EXERCISE REQUIREMENTS:
Would you reproduce the listing exactly, leaving nothing out?
START AVAILABLE DATA
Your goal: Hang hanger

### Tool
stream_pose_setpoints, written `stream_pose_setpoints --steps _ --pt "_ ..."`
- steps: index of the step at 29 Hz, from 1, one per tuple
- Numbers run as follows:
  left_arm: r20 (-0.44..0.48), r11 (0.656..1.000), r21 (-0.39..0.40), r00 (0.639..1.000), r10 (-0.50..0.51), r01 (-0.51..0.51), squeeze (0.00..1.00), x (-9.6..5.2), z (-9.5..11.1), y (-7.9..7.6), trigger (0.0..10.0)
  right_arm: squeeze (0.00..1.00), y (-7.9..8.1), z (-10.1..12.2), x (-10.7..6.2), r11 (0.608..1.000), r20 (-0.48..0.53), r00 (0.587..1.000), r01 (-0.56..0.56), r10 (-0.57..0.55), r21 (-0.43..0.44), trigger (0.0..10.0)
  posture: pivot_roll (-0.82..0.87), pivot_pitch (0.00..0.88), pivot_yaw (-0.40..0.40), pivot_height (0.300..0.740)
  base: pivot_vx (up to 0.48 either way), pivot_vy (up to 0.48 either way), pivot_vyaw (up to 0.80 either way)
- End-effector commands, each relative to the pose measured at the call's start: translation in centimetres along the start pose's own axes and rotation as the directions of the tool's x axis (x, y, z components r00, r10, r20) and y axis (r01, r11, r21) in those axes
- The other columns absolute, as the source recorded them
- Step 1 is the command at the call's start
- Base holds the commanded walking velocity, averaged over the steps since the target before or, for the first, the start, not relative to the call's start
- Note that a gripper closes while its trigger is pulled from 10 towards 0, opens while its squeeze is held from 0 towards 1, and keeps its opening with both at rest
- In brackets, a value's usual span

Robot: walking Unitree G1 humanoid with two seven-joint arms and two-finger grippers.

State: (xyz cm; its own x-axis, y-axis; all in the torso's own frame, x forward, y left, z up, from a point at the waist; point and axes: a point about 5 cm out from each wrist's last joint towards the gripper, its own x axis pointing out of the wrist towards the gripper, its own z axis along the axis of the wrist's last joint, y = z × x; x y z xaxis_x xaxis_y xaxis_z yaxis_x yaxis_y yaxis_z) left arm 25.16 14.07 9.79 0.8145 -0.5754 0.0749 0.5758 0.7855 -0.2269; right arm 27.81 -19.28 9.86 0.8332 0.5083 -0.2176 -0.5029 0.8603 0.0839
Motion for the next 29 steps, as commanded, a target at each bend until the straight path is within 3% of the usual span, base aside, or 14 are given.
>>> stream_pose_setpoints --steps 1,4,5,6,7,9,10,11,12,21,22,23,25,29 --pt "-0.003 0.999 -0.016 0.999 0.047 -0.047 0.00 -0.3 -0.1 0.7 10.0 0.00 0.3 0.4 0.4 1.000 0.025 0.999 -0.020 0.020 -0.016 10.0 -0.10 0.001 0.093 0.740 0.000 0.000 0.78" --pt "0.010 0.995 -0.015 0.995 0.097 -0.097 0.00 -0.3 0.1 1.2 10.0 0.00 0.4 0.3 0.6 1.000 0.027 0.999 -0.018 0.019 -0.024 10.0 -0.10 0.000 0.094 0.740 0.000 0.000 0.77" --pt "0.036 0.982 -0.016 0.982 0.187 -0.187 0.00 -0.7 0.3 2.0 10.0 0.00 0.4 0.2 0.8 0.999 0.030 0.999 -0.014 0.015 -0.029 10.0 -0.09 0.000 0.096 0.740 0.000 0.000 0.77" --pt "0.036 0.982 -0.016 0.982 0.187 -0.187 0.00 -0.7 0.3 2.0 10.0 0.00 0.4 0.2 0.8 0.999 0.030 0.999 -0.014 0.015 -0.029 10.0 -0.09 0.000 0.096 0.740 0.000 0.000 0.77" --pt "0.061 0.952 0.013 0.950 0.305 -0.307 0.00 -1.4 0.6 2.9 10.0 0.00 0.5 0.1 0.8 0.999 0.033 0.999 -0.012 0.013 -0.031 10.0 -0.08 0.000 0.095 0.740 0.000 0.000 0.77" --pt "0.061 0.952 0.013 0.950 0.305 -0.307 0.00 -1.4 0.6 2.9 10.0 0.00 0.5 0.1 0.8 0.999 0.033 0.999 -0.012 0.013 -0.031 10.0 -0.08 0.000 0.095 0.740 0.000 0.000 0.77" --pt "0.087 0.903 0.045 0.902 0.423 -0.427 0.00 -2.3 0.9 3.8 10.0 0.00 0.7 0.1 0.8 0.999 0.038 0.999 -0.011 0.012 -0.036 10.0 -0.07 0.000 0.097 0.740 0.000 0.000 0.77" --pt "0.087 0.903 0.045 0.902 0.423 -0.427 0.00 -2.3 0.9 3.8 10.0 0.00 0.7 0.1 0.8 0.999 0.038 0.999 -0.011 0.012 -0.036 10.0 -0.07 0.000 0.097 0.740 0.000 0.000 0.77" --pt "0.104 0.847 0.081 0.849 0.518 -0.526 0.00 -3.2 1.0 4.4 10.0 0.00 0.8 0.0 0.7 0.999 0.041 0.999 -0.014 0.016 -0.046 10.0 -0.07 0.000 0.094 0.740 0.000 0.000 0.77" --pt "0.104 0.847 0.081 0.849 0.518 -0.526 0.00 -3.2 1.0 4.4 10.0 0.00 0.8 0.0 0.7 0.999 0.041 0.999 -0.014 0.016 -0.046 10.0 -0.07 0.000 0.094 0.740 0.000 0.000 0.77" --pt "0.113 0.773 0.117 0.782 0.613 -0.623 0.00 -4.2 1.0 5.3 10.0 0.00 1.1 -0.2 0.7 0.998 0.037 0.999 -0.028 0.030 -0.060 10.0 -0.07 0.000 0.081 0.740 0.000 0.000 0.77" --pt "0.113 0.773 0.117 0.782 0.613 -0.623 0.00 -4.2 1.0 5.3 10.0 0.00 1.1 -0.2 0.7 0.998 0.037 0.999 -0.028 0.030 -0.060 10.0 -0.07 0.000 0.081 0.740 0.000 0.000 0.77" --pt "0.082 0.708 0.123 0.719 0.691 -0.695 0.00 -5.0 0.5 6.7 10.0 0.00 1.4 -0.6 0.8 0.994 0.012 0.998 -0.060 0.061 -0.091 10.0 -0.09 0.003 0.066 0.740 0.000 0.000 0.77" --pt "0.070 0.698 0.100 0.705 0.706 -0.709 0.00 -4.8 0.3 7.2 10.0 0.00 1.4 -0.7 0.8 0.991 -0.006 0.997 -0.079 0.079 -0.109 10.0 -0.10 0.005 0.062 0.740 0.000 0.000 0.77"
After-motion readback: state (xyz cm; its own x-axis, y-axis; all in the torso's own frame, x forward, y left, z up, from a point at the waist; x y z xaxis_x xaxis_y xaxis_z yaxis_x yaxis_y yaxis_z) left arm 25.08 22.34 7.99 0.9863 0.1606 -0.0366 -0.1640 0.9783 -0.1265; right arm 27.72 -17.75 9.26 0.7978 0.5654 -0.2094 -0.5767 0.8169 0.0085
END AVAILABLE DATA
ANSWER TO THE PROBLEM:
Your goal: Hang hanger

### Tool
stream_pose_setpoints, written `stream_pose_setpoints --steps _ --pt "_ ..."`
- steps: index of the step at 29 Hz, from 1, one per tuple
- Numbers run as follows:
  left_arm: r20 (-0.44..0.48), r11 (0.656..1.000), r21 (-0.39..0.40), r00 (0.639..1.000), r10 (-0.50..0.51), r01 (-0.51..0.51), squeeze (0.00..1.00), x (-9.6..5.2), z (-9.5..11.1), y (-7.9..7.6), trigger (0.0..10.0)
  right_arm: squeeze (0.00..1.00), y (-7.9..8.1), z (-10.1..12.2), x (-10.7..6.2), r11 (0.608..1.000), r20 (-0.48..0.53), r00 (0.587..1.000), r01 (-0.56..0.56), r10 (-0.57..0.55), r21 (-0.43..0.44), trigger (0.0..10.0)
  posture: pivot_roll (-0.82..0.87), pivot_pitch (0.00..0.88), pivot_yaw (-0.40..0.40), pivot_height (0.300..0.740)
  base: pivot_vx (up to 0.48 either way), pivot_vy (up to 0.48 either way), pivot_vyaw (up to 0.80 either way)
- End-effector commands, each relative to the pose measured at the call's start: translation in centimetres along the start pose's own axes and rotation as the directions of the tool's x axis (x, y, z components r00, r10, r20) and y axis (r01, r11, r21) in those axes
- The other columns absolute, as the source recorded them
- Step 1 is the command at the call's start
- Base holds the commanded walking velocity, averaged over the steps since the target before or, for the first, the start, not relative to the call's start
- Note that a gripper closes while its trigger is pulled from 10 towards 0, opens while its squeeze is held from 0 towards 1, and keeps its opening with both at rest
- In brackets, a value's usual span

Robot: walking Unitree G1 humanoid with two seven-joint arms and two-finger grippers.

State: (xyz cm; its own x-axis, y-axis; all in the torso's own frame, x forward, y left, z up, from a point at the waist; point and axes: a point about 5 cm out from each wrist's last joint towards the gripper, its own x axis pointing out of the wrist towards the gripper, its own z axis along the axis of the wrist's last joint, y = z × x; x y z xaxis_x xaxis_y xaxis_z yaxis_x yaxis_y yaxis_z) left arm 25.16 14.07 9.79 0.8145 -0.5754 0.0749 0.5758 0.7855 -0.2269; right arm 27.81 -19.28 9.86 0.8332 0.5083 -0.2176 -0.5029 0.8603 0.0839
Motion for the next 29 steps, as commanded, a target at each bend until the straight path is within 3% of the usual span, base aside, or 14 are given.
>>> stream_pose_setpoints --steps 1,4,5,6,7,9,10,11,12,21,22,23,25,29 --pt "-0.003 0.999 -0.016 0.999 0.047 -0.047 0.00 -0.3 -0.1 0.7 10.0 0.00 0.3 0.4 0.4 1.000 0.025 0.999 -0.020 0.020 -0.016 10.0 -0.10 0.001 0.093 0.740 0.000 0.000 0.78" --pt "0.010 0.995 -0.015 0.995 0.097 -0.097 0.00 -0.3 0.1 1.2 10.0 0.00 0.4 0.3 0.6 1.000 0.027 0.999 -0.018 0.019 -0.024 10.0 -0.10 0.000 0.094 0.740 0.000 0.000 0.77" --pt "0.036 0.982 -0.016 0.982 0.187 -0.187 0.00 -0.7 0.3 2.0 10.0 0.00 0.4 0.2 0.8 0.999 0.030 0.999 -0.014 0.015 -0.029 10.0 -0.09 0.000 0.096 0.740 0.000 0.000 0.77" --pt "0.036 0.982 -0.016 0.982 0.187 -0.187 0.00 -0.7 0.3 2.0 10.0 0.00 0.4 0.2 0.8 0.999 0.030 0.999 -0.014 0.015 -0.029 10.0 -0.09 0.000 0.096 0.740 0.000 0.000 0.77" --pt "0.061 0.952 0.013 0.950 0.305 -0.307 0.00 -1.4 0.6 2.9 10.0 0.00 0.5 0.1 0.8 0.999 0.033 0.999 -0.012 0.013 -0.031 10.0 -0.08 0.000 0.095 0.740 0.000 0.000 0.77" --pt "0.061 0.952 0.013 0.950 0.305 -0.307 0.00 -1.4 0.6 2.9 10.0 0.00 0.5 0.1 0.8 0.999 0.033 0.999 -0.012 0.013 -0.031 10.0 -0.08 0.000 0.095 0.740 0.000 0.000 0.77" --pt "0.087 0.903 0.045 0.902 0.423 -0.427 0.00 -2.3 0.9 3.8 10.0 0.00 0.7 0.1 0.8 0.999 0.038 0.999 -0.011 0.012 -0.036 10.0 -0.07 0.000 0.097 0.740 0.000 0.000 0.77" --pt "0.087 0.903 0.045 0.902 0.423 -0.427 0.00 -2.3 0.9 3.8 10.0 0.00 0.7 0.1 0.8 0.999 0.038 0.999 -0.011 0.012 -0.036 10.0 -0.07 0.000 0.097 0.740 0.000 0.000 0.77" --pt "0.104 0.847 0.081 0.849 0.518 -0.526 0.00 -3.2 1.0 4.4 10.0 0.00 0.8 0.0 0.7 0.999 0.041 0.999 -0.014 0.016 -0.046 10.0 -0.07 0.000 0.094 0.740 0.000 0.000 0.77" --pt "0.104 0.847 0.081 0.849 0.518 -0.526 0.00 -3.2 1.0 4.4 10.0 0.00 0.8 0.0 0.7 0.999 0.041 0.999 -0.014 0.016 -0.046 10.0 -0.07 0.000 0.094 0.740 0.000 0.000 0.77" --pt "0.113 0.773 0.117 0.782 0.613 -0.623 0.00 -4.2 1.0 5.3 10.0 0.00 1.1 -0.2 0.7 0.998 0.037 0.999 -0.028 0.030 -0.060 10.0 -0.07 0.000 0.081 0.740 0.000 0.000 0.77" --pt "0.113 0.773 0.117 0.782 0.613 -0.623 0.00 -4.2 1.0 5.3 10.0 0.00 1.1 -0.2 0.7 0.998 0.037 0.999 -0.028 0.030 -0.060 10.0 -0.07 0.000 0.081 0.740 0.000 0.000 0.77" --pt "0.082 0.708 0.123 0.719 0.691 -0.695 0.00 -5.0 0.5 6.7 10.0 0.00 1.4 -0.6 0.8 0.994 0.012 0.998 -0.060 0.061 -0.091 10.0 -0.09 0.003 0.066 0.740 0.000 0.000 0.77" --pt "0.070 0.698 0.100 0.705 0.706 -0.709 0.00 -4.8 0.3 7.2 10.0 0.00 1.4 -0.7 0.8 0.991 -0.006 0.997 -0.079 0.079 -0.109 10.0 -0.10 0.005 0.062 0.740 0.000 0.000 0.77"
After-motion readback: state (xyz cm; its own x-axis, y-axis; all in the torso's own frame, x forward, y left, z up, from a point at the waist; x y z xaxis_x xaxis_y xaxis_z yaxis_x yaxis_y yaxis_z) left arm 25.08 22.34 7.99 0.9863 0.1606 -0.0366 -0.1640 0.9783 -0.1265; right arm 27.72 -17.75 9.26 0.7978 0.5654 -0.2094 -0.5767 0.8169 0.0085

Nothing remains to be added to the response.